What will be the trends that dominate the landscape and garden this year? In 2011, the garden matters more than ever. Americans are turning to their under-utilized yards and realizing their potential. The era of the lawn is waning as homeowners create spaces for living, for ecology, and for food. Take a look at my top seven trends for the garden in 2011:
1. Intentional Gardens: By far the biggest trend of the year is that yards will have a purpose. Yards are no longer viewed as pretty filler space between the street and the house; more than ever, home-owners are viewing their gardens as places where they can make a difference. This year, expect more home-owners to embrace their roles as conservationists and stewards of the earth. Lawns will be dug up and replaced with vegetables, meadows, pollinator gardens, and places for prayer and meditation. Pretty is out, purpose is in.
2. Landscapes Go Wild: Landscapes and gardens designed to look wild will increase in popularity this year. Take a quick look at the 2010 ASLA award winning landscapes. The vast majority of them used highly naturalistic, if not downright wild-looking planting. Or look at last year’s winners of the Chelsea Flower Show, a trend-setter for garden design. The carefully choreographed meadow-look dominates.

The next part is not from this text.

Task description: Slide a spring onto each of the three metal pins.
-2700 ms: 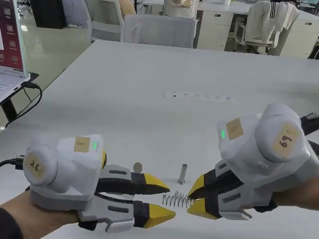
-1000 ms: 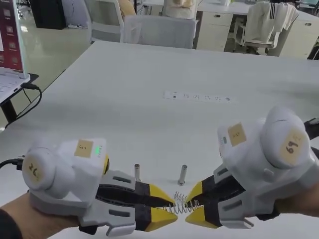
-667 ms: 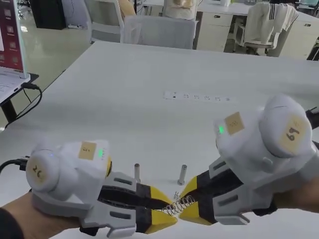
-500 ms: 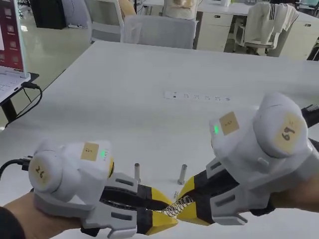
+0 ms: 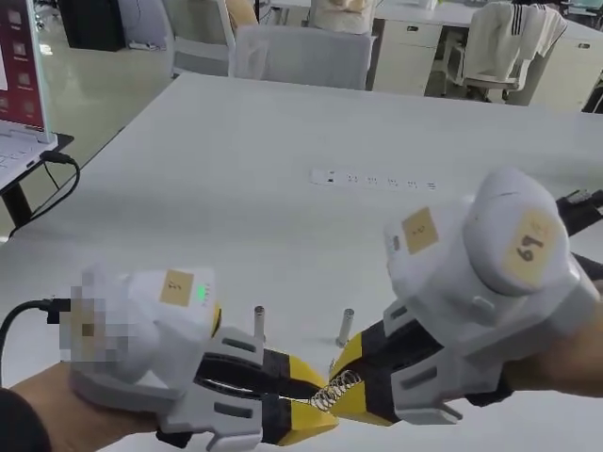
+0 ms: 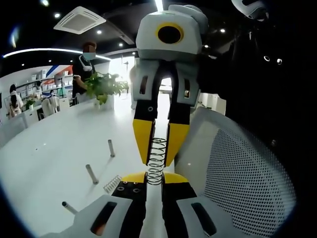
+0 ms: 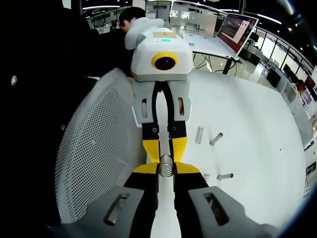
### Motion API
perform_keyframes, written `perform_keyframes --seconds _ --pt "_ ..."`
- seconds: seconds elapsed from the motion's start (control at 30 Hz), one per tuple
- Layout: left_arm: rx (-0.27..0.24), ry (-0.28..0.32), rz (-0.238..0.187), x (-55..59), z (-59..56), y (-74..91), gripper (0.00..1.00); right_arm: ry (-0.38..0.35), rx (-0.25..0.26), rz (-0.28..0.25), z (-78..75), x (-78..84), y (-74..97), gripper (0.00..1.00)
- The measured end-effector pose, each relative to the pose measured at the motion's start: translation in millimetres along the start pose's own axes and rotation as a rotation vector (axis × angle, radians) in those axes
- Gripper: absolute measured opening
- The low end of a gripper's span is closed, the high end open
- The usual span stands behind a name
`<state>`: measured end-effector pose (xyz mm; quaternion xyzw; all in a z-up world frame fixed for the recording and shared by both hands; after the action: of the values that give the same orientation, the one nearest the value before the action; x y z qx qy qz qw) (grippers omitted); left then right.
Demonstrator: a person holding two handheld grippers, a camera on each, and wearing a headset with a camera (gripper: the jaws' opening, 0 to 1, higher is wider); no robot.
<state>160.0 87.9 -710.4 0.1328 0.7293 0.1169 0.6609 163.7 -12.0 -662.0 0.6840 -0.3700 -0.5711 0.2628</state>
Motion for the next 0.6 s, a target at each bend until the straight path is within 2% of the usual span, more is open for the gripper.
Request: perform_keyframes --seconds 0.4,0.6 --pt "-0.002 0.001 0.001 0.9 1.0 -0.4 0.04 0.000 -0.002 0.003 -0.6 -1.0 -1.2 0.08" --pt "-0.014 0.010 -0.010 0.4 2.2 0.8 0.13 -0.001 0.002 0.007 -1.8 0.1 -0.7 0.08"
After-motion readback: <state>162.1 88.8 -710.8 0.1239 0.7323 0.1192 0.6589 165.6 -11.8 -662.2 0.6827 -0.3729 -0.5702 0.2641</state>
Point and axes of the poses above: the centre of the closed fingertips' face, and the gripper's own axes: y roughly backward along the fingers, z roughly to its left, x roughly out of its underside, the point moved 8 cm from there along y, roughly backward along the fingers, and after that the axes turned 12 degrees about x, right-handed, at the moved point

The wild look is being fed by a nostalgia for wilderness and wild places. Children spend an average of 6 hours a day in front of computers and televisions. At no time in human history have Americans spent less time in wild and natural places. Expect to see more landscape architects introduce constructed wild places in highly urban areas. Projects like the Highline in lower Manhattan and Shanghai Houtan Park juxtapose hyper-naturalistic plantings into intensely urban areas. The contrast is delightful.
|The wild look at the Highline in lower Manhattan|
3. The Farm-Yard: It’s the new domesticity. Urban and suburban home dwellers will continue to convert their yards into places of urban agriculture. Consider these statistics from 2010: seed sales were up 30%, canning was up 45%, and vegetable gardening was up 19%. Neighbors beware: the urban farm movement is not just about veggies. Expect to see more henhouses, bee boxes, and even ducks in your neighborhoods. Citizens across the country are lobbying to change zoning codes to allow for more livestock use in neighborhoods.
4. Go Native, Go American: Last year, Americans preferred domestic cars over foreign cars for the first time in 13 years. The local food movement is reaching a fevered pitch. Even during the recession, Americans were willing to spend as much as 18% more for food labeled “local” than for non-local food. That same impulse will continue to influence plant selection in gardens.
I predict that hyper-native plants—plants grown from regional seed sources—will be increasingly in demand. Nurseries such as Prairie Moon Nursery in Minnesota are leading the way by providing “source-identified ecotypes,” telling you exactly what ecosystem and region the seed was harvested from.
5. Propagation Nation: Last year, Americans embraced canning as the new self-reliance. This year, I predict that propagating one’s own plants will be more popular than ever. People will not only grow plants from seed, but also harvest seeds from the wild in order to bring nature into their yards. Expect a reaction against laboratory-cloned nursery plants as gardeners embrace the genetic diversity and beauty of straight species plants.
6. Edible Ornamentals: This year, homeowners will maximize every square inch of the yard by selecting plants that are both edible and beautiful. Since 2006, the average American home has shrunk by 9%. These smaller abodes mean that plants must perform double duty. Expect to see more demand for small fruiting shrubs and trees, highly-colored greens, and compact veggies as Americans begin to mix these edible plants into their ornamental flower beds. Hot plants may include rhubarb, cardoons, banana trees, lavender, swiss chards, ornamental melons and peppers .
7. Mandated Sustainability: Uncle Sam wants you . . . to be green. In fact, they are downright demanding it. More than ever before, governments are mandating that new construction meet the highest sustainability standards than ever before. The LEED Green Building Rating system is only the first step. The newly released Sustainable Sites Initiative (SITES) is an interdisciplinary effort by the American Society of Landscape Architects, the Lady Bird Johnson Wildflower Center, and the United States Botanic Garden to create national guidelines and performance benchmarks for sustainable land design, construction, and maintenance. Right now these guidelines are voluntary, but not for long. After the SITES program finishes its pilot projects, the standards will soon be adopted by municipalities across the country.